Executing the following command will produce an SPL application that will use the PersonSearch extractor to analyze the file.


createTypes.pl --moduleSearchPath exportedAQL/ --outputView PersonSearch  --makecomposite --outputfile PersonSearchExtractor.spl --outputMode multiPort --main --compositeName PersonSearchExtractor

Two files will be generated, one named Main.spl and another named PersonSearchExtractor.spl. The parameter outputView allows you to indicate that only the output from the PersonSearch extractor should be produced. The main parameter indicates that a complete application should be created.

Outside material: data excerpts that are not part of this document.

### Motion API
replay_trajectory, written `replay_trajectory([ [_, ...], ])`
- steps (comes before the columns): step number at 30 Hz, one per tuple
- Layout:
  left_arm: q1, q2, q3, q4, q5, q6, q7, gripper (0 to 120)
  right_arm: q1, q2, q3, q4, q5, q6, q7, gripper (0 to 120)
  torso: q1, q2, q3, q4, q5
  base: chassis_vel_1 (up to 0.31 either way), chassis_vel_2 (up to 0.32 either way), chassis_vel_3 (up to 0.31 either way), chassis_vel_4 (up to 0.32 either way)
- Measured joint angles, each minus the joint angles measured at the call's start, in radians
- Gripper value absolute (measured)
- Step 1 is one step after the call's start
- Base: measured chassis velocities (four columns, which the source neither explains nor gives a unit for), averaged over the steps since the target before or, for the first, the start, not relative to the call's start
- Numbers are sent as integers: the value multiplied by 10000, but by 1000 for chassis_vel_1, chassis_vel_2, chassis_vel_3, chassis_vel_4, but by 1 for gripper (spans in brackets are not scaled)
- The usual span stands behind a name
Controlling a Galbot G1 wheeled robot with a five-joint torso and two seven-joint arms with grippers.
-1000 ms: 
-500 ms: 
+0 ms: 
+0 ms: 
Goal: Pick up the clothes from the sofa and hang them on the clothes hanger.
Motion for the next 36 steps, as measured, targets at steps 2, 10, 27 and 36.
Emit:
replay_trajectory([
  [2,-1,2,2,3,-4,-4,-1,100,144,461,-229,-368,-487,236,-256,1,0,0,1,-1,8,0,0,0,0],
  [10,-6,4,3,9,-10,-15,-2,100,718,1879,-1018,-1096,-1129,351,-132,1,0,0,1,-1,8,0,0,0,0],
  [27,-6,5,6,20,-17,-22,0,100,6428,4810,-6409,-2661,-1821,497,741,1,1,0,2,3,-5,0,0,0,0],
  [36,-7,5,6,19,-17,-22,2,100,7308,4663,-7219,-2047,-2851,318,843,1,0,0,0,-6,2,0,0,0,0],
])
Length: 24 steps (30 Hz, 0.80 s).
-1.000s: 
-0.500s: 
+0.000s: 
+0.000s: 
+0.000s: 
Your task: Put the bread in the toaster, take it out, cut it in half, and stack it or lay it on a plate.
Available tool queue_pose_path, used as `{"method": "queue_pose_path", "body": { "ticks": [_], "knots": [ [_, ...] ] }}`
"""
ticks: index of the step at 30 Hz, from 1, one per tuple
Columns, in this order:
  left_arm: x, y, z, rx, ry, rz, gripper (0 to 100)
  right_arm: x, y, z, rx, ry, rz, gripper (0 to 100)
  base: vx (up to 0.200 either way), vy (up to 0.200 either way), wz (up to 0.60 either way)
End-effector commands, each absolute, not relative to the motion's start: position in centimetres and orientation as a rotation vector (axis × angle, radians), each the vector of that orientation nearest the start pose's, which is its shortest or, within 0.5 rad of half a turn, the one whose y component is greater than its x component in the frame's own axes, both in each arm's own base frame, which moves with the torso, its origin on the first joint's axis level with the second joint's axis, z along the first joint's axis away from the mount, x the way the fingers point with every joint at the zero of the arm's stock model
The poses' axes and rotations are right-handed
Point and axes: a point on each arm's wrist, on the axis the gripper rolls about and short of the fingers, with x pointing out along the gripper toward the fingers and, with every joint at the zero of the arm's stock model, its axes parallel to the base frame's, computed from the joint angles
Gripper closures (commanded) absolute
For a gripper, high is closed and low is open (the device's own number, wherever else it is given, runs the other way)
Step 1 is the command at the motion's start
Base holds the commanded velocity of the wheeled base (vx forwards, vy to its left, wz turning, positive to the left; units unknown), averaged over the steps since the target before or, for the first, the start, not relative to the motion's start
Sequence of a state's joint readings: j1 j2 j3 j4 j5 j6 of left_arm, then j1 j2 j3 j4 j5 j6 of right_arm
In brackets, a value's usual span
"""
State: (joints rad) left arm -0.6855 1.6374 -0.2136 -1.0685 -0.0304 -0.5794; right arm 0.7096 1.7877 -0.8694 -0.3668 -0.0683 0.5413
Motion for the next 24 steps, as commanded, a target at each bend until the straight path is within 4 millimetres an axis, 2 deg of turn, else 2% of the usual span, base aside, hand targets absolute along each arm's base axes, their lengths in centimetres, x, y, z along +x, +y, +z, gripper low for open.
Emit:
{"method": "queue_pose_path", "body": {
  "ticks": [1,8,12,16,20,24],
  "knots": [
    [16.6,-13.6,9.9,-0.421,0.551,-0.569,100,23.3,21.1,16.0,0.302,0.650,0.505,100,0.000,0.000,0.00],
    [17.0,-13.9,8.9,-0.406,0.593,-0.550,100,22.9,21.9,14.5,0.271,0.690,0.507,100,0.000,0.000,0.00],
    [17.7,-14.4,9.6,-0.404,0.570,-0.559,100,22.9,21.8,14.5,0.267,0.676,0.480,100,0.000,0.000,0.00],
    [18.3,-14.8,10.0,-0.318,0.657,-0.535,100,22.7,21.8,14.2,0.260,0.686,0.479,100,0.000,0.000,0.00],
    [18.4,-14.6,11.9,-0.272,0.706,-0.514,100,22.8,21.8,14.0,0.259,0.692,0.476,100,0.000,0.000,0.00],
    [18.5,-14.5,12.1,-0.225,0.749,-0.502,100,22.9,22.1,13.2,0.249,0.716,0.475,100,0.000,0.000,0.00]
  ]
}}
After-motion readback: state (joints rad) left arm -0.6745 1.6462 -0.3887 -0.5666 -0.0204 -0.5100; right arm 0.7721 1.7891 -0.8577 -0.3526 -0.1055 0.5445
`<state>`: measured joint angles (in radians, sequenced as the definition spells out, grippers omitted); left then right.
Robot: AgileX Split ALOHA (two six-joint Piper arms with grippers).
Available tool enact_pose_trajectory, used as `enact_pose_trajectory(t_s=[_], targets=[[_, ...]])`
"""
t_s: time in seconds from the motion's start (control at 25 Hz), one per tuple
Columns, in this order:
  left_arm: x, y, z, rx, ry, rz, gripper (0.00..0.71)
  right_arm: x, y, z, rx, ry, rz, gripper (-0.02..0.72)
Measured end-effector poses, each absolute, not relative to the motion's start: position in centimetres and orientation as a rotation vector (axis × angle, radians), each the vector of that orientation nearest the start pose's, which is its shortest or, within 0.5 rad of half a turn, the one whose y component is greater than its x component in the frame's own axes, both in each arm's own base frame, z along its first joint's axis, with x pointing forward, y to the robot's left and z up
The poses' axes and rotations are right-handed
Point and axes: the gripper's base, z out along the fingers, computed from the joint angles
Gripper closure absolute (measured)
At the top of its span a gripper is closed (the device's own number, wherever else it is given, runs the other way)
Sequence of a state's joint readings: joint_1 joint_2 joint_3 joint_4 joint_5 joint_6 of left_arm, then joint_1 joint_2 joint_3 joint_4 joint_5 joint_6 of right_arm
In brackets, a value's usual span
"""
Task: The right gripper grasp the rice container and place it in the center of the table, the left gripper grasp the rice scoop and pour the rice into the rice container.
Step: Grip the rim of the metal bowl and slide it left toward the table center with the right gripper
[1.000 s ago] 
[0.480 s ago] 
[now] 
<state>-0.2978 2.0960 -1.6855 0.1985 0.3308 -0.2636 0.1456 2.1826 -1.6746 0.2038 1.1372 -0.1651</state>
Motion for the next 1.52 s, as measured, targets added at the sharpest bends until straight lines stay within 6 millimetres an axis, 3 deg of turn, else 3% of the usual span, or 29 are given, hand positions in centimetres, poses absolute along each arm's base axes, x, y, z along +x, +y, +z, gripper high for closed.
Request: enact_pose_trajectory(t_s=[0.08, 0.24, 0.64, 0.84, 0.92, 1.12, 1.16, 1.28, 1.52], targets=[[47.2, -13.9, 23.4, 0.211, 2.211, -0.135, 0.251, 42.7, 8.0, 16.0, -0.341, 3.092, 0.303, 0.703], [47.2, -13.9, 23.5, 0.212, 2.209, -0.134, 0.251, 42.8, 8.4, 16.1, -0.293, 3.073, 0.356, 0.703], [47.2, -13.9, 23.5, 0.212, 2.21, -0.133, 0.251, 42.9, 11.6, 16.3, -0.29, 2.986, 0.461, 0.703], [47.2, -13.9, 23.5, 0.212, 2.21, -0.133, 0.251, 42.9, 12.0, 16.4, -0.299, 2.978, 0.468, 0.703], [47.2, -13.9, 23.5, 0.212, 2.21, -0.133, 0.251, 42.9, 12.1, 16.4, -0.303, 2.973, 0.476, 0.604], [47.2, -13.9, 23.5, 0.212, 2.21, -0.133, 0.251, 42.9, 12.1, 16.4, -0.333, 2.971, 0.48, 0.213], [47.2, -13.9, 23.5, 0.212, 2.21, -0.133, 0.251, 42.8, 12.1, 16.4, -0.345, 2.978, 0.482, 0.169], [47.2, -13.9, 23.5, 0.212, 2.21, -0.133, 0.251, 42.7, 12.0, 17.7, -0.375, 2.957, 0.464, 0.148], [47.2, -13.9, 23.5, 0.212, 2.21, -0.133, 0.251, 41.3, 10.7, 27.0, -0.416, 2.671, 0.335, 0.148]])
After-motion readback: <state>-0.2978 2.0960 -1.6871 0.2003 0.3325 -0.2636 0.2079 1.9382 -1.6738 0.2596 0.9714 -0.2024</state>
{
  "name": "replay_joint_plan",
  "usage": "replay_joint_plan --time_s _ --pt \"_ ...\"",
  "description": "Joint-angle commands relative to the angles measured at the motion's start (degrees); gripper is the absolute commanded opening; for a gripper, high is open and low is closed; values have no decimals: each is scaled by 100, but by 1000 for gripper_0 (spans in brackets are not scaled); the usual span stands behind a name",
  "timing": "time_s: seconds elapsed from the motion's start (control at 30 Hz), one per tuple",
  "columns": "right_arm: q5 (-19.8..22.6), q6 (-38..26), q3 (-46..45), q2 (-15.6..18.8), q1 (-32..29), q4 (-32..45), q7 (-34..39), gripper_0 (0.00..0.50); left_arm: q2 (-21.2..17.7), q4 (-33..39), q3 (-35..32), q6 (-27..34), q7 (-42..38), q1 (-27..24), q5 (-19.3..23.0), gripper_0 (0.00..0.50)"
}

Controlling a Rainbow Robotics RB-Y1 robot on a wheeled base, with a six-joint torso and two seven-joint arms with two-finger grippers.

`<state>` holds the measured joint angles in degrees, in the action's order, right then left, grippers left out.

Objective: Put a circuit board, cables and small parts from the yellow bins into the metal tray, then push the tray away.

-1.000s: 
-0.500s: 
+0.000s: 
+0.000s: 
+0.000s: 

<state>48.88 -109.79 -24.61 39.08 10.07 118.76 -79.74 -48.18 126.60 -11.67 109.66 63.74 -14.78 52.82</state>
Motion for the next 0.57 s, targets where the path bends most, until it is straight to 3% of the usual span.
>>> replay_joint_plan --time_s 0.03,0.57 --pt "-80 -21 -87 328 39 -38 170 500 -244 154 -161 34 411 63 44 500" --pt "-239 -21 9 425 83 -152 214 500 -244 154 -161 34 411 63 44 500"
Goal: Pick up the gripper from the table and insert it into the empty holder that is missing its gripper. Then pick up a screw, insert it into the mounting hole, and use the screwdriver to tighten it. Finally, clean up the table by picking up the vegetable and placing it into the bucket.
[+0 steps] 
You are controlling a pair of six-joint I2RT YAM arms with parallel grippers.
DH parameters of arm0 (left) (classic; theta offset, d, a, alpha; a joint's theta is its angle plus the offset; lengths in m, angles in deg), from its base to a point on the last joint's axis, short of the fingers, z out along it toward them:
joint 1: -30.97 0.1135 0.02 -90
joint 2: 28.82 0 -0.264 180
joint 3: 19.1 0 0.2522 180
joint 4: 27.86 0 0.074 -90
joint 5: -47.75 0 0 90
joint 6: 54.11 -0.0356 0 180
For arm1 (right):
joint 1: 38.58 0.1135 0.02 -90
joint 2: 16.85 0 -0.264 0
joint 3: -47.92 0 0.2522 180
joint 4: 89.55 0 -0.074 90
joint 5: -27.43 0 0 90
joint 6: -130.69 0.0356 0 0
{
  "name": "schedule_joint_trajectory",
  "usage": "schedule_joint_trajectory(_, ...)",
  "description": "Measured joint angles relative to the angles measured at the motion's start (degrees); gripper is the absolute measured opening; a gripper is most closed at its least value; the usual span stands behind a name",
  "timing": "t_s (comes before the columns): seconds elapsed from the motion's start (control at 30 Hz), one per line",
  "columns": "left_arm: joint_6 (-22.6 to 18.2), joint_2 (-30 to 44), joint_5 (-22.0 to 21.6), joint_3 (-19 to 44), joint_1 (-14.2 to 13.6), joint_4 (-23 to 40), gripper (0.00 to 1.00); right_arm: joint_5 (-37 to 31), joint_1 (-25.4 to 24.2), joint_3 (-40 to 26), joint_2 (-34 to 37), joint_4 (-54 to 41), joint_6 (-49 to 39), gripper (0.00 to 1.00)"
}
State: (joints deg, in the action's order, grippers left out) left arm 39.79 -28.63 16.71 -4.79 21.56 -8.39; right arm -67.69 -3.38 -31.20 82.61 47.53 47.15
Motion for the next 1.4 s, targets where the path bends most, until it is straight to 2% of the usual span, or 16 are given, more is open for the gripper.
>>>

Contents of PersonSearchExtractor.spl:


	type PersonSearchType = rstring name, rstring city;
	
	// a composite for outputMode multiPort
	public composite PersonSearch(input InputStream;
			output PersonSearchStream) {
	
	graph
		(stream<PersonSearchType> PersonSearchStream) 
			= com.ibm.streams.text.analytics::TextExtract(InputStream) {
		param
			moduleSearchPath: "/homes/sample/exportedAQL";
			outputMode: "multiPort";
			outputViews: "PersonSearch";
			tokenizer: "STANDARD";
		}
	}

Contents of Main.spl:


composite Main {
        param
    expression<rstring> $inputFile: getSubmissionTimeValue("inputFile");
        graph
       
        stream<rstring inputText> Instream = FileSource() {
            param
          file: $inputFile;
          format: line;
        }
	stream<PersonSearchType> PersonSearch=PersonSearch (Instream) {
        }

	() as SinkPersonSearch = FileSink(PersonSearch) {
		 param
		   file: "PersonSearch_PersonSearch.txt";
	}
}

The moduleSearchPath parameter must be absolute or relative to the directory from within which the createTypes.pl script is run.